Outdoor game gets kids playing safely during pandemic

Batting a ball around a Gaga pit, students at Lillian Berg Public School in Vermilion Bay, Ontario, run, jump and twist to evade a ball being launched at them by other players.

People work on assembling a gaga pit
Vermillion Bay Lions were hands on in building a gaga pit for local kids.

The game, called Gaga Ball, is similar to Dodgeball, and is helping them get a physical workout while staying socially distant during the Covid-19 pandemic.

All the fun they’re having is due, in part, to the efforts of the Vermilion Bay Lions Club, which funded and built the octagonal-shaped, fenced-in area where Gaga is played.

Few school days have gone by since the pit was built in late October that Principal Doris St. Jules has not heard students shouting “Ga, Ga, Go” as they bounce the ball three times before putting it in play in the enclosed, outdoor area that has nothing to do with the famed pop singer.

“The students love it,” St. Jules says. “They like to strategize. They like to be tricky. They look at one person and then throw the ball at another. They are so engaged in it.”

Children celebrate inside a gaga pit
The school principal says her students love playing the game in the Lions-built pit. “They are so engaged in it,” she says.

Unlike Dodgeball, Gaga uses a softer ball and has different rules including not being able to hit people with it above the knees.

It is believed that Gaga — the name translates as “touch touch” from Hebrew — started in Israel in the 1950s and spread as camp counselors started playing it at Jewish summer camps in the 1970s.

St. Jules had heard about it from another school and thought it would be a good addition to her school that serves kindergarten through 8th grade.

“It has several benefits,” she says. “It provides physical activity, it’s low-cost, and it’s the type of activity that anyone can take advantage of. All they have to have is a ball.”

Susan Hutchison, secretary of the Vermilion Bay Lions Club, says the club was glad to take on the project.

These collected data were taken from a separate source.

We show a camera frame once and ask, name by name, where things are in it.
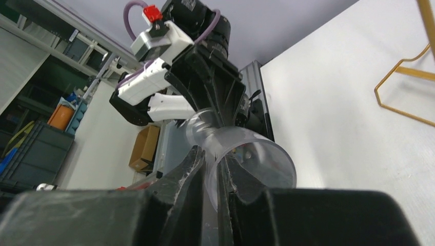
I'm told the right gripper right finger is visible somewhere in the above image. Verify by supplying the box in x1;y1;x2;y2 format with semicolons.
217;157;419;245

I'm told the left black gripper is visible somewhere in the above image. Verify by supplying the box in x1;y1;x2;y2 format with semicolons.
164;45;246;127

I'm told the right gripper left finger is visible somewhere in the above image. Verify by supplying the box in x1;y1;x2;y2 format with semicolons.
1;146;205;245

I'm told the clear wine glass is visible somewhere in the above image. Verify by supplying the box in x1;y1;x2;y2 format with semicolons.
183;109;297;209

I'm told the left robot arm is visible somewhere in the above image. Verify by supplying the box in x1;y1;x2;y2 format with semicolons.
109;1;249;127

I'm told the cardboard box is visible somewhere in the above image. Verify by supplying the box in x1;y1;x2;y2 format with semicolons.
129;125;160;174

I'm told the dark grey storage crate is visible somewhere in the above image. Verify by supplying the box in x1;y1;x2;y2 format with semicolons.
1;121;75;194

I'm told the orange container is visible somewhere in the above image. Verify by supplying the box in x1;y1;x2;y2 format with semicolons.
47;105;75;131

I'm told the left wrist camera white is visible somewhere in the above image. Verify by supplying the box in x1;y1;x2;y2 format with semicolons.
131;5;194;65

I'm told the metal shelving frame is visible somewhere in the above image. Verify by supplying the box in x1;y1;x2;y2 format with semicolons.
1;1;140;111

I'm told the gold wire glass rack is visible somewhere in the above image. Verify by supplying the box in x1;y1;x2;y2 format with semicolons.
373;1;434;127

“It was a great idea because we’re trying to promote kids doing outdoor, physical activities rather than sitting inside at their computers,” she says.

Newly built gaga pit
Gaga Ball is played in an octagonal “pit” and is similar to Dodgeball, but uses a softer ball and has rules that include not hitting anyone above the knees.

Most of materials, except the treated lumber, and the plan needed to create the enclosure, were purchased from a company in the United States.  St. Jules estimates it cost about CA$3,600 (US$2,818), which was funded entirely by the Lions.

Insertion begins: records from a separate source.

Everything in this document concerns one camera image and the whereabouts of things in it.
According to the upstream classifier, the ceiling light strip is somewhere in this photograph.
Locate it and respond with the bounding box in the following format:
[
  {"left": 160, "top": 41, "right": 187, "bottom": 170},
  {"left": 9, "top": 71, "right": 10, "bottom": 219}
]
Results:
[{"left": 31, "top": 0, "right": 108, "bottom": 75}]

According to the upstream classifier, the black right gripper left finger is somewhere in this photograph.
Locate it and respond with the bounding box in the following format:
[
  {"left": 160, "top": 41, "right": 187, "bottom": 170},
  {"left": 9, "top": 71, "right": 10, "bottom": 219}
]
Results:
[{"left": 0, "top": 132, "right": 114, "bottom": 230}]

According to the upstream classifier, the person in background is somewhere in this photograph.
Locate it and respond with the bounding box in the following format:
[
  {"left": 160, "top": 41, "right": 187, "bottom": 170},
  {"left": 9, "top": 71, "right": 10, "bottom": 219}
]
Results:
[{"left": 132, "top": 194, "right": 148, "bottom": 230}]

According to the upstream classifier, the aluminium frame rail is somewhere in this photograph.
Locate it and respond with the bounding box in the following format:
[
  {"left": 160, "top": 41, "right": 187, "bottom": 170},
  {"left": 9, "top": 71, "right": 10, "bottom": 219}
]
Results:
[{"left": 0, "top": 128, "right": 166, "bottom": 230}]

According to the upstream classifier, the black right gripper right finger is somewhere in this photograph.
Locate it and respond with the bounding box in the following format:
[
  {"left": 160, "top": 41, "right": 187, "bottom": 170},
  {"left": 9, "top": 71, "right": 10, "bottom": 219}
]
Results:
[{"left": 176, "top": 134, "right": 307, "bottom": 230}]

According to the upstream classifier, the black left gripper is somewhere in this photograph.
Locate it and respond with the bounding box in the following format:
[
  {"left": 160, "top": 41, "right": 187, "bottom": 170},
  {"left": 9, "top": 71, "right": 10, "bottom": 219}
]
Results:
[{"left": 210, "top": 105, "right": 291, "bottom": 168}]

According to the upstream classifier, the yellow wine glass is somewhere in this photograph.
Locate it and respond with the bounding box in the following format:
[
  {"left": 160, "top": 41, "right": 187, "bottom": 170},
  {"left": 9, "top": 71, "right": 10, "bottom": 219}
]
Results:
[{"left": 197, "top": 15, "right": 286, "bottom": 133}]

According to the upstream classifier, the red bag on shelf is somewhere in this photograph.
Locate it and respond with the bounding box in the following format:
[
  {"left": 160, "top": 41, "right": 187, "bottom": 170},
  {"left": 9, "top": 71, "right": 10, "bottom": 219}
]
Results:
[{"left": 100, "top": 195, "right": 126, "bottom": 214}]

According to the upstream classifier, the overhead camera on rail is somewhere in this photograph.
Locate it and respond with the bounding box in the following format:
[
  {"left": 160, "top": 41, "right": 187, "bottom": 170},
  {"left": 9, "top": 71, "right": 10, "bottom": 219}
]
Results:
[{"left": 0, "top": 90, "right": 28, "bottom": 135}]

The Lions started planning the project in the spring of 2020 and overcame several hurdles including getting approvals for it from the school district and local health department.

The Lions also ensured they had the proper setting for the pit that was constructed on six or seven inches of sand and gravel on the school’s playground.

“We had to make sure the ground was level and flat,” Hutchison says.

They also had to make sure the enclosure was built so it would drain properly after rain or snow, St. Jules adds.

It took a group of about eight to 12 volunteers about a day to build the pit.

Hutchison says it’s the sort of project that other Lions clubs could take on in their own communities.

She often sees children playing in the pit, even using it for games other than Gaga such as playing tag or pretending it is a fort.

“They’re having so much fun with that thing you’d think it was a million-dollar project,” she says.